» **Work instruction**: Scan the records beneath this line for the line holding "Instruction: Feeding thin" and the line holding "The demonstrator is", then transcribe exactly those two and all lines between.

Dataset entries:
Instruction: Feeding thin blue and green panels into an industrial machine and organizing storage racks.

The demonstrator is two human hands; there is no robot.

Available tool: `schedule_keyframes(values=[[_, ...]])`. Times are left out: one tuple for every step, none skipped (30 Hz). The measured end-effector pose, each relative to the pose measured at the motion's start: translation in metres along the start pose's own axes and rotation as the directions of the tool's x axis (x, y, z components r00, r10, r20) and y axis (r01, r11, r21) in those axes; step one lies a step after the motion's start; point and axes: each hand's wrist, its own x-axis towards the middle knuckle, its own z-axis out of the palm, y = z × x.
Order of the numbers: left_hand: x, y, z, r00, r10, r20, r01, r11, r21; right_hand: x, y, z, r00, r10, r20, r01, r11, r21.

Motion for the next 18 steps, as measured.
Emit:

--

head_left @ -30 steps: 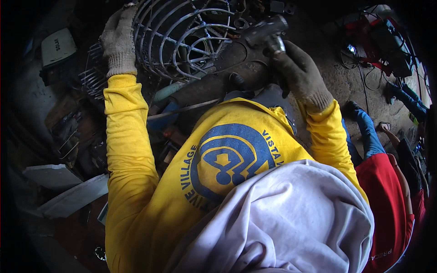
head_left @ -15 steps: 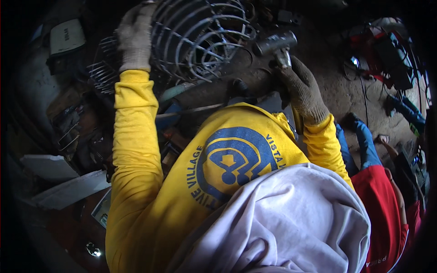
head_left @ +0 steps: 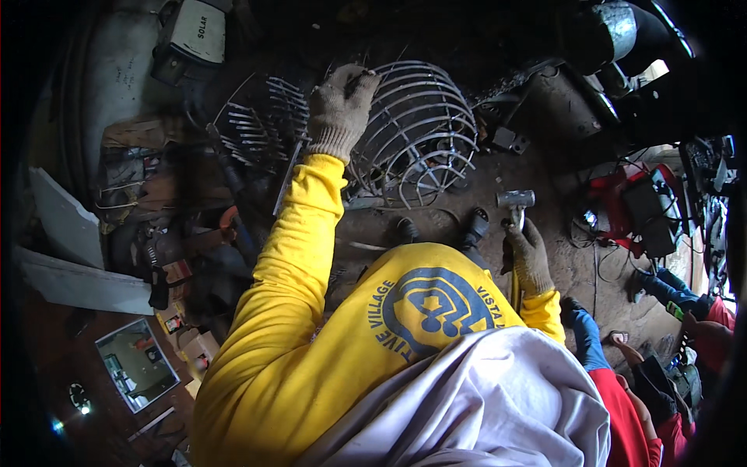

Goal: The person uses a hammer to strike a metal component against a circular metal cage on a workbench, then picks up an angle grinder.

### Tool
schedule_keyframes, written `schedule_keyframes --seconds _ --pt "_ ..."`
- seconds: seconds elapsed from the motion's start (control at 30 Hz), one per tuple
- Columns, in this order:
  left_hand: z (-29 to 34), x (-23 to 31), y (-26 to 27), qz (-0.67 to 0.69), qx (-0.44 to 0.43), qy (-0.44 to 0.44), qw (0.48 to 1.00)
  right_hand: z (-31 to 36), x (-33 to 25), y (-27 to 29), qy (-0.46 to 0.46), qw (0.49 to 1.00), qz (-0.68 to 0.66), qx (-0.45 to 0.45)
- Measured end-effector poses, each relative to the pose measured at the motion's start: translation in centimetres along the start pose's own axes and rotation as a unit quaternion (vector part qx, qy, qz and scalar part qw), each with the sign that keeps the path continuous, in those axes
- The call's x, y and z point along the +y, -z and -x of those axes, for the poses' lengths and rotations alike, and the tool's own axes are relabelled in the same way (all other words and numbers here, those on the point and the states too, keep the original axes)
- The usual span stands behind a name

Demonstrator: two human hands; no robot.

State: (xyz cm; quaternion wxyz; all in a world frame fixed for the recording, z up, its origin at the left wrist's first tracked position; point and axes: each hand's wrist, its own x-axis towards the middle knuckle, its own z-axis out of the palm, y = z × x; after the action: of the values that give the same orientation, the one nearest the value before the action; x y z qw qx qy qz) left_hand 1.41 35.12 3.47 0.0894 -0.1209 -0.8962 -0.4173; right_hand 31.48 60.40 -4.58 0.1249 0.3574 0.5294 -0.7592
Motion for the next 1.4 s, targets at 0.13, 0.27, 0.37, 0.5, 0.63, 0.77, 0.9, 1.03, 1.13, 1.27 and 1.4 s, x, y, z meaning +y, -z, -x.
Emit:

» **Response to the exercise**:
Instruction: Feeding thin blue and green panels into an industrial machine and organizing storage racks.

The demonstrator is two human hands; there is no robot.

The generated output is now complete.